(TASK DETAILS): Search the material below for the string "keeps". Return every line that holds it.

(INPUT):
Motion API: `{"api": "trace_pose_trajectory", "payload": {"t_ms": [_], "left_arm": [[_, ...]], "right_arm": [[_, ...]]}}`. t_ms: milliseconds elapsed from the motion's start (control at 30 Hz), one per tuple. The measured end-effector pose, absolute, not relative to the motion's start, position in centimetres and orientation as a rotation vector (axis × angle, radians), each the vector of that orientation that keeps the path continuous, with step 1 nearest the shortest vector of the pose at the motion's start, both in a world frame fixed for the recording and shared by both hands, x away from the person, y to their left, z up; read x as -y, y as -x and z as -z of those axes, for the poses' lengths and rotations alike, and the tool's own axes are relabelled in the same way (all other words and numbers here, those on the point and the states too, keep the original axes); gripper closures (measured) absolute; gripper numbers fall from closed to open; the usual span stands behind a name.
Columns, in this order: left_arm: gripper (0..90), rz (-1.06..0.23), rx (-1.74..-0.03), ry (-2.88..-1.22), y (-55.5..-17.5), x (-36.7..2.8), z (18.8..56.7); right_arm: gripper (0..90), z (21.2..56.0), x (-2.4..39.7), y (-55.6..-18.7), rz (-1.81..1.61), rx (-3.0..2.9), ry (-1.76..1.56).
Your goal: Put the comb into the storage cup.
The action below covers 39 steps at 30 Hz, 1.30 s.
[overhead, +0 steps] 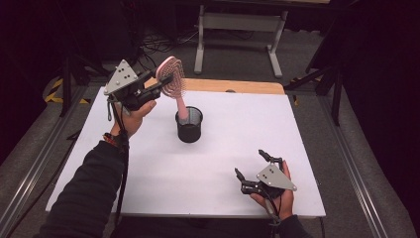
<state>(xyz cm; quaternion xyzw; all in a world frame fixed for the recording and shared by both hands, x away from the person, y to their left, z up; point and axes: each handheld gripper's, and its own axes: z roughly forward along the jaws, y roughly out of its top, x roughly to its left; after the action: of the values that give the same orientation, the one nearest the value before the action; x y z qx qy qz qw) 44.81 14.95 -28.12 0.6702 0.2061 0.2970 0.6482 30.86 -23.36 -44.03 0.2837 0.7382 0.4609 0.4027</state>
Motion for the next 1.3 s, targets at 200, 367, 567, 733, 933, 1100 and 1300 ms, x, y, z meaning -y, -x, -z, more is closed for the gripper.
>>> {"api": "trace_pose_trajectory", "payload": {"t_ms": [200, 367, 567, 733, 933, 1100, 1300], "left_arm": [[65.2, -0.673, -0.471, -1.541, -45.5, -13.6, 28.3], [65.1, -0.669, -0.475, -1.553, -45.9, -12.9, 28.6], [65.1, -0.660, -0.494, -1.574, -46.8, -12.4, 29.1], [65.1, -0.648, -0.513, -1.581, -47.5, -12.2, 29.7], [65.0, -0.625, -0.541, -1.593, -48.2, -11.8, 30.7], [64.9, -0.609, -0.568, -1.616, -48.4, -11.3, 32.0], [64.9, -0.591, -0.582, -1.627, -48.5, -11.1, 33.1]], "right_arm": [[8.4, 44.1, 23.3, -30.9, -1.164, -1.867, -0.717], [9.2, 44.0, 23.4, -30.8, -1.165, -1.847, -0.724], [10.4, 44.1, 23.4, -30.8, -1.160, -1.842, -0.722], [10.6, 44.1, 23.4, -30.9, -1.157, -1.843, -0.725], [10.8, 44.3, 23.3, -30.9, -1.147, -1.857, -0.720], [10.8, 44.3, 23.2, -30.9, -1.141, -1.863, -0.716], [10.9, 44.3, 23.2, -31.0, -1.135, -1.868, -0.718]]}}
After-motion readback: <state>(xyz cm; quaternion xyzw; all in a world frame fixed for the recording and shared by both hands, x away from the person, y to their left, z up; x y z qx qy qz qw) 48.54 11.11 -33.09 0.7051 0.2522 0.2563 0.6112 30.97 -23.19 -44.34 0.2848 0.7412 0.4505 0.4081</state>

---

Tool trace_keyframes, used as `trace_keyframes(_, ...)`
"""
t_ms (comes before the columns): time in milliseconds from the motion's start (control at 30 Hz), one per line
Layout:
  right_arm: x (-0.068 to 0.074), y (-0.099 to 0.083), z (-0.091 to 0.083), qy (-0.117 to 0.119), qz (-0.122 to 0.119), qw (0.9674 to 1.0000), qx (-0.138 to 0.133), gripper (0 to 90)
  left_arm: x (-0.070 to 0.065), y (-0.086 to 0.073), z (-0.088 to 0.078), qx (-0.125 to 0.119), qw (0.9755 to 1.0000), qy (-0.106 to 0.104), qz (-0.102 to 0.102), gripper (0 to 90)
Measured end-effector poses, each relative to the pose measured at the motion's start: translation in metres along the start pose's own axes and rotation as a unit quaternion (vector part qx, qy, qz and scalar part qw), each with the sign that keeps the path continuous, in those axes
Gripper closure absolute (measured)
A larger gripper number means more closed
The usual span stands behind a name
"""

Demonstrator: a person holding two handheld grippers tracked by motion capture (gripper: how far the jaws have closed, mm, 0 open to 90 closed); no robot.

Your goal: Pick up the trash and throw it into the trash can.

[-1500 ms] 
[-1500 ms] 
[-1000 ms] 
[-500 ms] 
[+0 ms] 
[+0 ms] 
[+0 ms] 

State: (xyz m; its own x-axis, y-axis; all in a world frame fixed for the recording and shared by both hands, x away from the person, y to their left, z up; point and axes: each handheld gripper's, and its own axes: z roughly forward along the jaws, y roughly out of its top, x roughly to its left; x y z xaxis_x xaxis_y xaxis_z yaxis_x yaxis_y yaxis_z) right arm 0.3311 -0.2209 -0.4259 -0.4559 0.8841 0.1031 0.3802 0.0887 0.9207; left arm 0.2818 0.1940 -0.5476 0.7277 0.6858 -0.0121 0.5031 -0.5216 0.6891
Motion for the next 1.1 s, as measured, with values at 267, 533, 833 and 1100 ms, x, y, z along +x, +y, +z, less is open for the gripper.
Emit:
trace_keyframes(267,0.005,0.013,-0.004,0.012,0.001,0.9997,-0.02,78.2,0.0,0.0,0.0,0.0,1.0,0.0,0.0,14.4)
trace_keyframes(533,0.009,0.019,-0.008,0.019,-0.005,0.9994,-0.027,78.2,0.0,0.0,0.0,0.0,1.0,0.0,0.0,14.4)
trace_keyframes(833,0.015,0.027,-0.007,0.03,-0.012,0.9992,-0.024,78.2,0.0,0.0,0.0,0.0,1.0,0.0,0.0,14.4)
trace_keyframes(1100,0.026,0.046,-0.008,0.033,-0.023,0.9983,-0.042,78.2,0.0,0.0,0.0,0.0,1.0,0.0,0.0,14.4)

(TASK RESULT):
Motion API: `{"api": "trace_pose_trajectory", "payload": {"t_ms": [_], "left_arm": [[_, ...]], "right_arm": [[_, ...]]}}`. t_ms: milliseconds elapsed from the motion's start (control at 30 Hz), one per tuple. The measured end-effector pose, absolute, not relative to the motion's start, position in centimetres and orientation as a rotation vector (axis × angle, radians), each the vector of that orientation that keeps the path continuous, with step 1 nearest the shortest vector of the pose at the motion's start, both in a world frame fixed for the recording and shared by both hands, x away from the person, y to their left, z up; read x as -y, y as -x and z as -z of those axes, for the poses' lengths and rotations alike, and the tool's own axes are relabelled in the same way (all other words and numbers here, those on the point and the states too, keep the original axes); gripper closures (measured) absolute; gripper numbers fall from closed to open; the usual span stands behind a name.
Measured end-effector poses, each relative to the pose measured at the motion's start: translation in metres along the start pose's own axes and rotation as a unit quaternion (vector part qx, qy, qz and scalar part qw), each with the sign that keeps the path continuous, in those axes

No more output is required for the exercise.